Here’s where your debating club comes to the rescue. None of the stuff you talk about in debating club will ever be in an exam. You’re free to try and to fail, to get things right and get things  wrong, and your future doesn’t depend on it. You don’t have to remember any of it once the debate’s over.

And yet, at the same time, debating club will send you back to your lessons better prepared to succeed in them.

Why?

What we call humanities subjects – English, History, Geography, Philosophy and Religion – all require you to build arguments step by step, supported by evidence, taking nothing for granted. That’s what debating does too. A lot of the issues you will discuss in those subjects – big topics about what’s right and wrong, about how the world should be run, about what we can and can’t know – come up in debating. And don’t forget languages, and maths and science subjects. They require you to think logically and clearly, to go from one concept to another in a methodical way: so does debating.

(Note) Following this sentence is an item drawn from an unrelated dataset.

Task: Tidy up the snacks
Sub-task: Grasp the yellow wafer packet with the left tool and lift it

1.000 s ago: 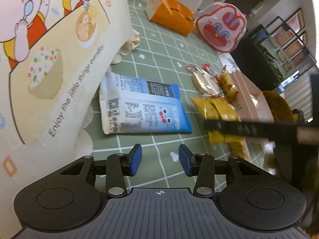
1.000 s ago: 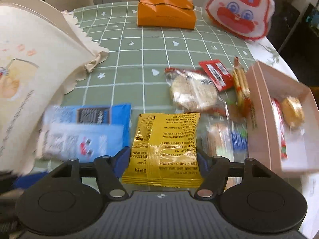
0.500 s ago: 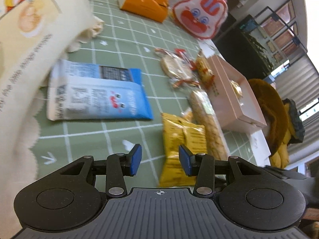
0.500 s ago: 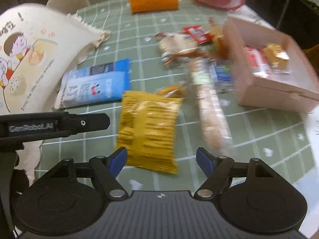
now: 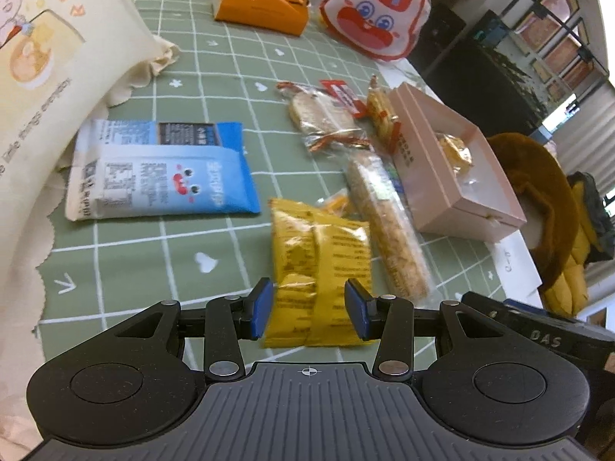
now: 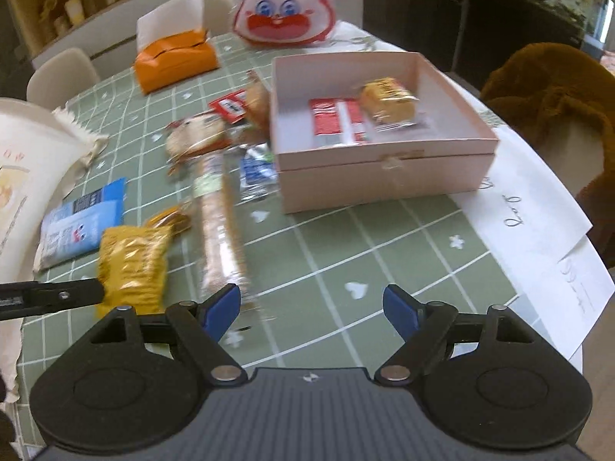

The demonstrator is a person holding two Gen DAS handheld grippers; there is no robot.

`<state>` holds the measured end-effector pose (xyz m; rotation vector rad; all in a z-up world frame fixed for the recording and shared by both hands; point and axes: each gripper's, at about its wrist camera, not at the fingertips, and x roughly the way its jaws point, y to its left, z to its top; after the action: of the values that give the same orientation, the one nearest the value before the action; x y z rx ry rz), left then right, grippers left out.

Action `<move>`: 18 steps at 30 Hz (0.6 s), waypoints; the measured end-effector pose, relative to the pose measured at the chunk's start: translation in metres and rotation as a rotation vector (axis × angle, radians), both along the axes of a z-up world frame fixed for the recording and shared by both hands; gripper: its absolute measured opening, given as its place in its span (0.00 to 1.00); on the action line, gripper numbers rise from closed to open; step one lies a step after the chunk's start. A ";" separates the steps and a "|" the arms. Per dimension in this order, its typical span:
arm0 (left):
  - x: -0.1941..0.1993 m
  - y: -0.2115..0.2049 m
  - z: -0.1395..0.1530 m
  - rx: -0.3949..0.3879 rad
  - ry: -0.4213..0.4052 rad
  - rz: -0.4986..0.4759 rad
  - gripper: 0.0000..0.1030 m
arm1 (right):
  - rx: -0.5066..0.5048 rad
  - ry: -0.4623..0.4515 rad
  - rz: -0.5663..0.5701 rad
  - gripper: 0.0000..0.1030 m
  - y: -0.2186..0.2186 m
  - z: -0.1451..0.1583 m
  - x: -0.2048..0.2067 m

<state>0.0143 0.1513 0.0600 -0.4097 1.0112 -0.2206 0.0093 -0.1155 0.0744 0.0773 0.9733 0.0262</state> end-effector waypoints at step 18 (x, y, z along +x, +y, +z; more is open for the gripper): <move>0.027 -0.075 -0.002 0.432 -0.085 -0.148 0.48 | 0.067 0.023 -0.049 0.80 -0.038 -0.017 -0.005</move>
<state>0.0413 0.0763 0.0576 0.0664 0.9745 -0.1450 0.0048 -0.1530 0.0578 0.1635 0.9930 0.0130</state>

So, when you come out of debating club and go back to your lessons, you’ll find that your subjects will make more sense, that you will know more about them, that you will be more confident in expressing your views in them, and that your essays will be clearer, better planned and better argued. I’m an English teacher, and I can always tell which of my students does debating, from the clarity and rigour of their writing. Debating is not only great fun, it also makes you smarter at school.